** Your task **
What is needed is an exact repeat of the lines from the line containing "(532, 93): 0.69" through the final line of the entries below, and nothing else.

** Records supplied **

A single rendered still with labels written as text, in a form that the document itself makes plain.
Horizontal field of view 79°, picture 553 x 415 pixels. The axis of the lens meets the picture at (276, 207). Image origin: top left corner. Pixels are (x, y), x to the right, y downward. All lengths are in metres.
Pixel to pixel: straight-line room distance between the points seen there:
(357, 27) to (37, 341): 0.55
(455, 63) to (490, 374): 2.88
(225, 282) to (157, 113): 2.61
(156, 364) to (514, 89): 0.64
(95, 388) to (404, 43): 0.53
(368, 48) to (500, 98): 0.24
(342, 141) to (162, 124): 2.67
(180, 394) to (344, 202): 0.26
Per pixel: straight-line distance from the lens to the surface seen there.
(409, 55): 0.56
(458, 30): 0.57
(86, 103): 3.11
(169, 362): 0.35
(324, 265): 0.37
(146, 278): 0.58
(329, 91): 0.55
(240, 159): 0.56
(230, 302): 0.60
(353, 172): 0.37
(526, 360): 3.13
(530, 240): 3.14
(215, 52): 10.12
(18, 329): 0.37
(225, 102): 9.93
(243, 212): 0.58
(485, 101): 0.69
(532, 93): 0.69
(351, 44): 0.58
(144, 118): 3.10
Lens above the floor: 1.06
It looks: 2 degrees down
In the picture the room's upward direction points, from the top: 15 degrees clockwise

** Answer to the exercise **
(532, 93): 0.69
(351, 44): 0.58
(144, 118): 3.10
Lens above the floor: 1.06
It looks: 2 degrees down
In the picture the room's upward direction points, from the top: 15 degrees clockwise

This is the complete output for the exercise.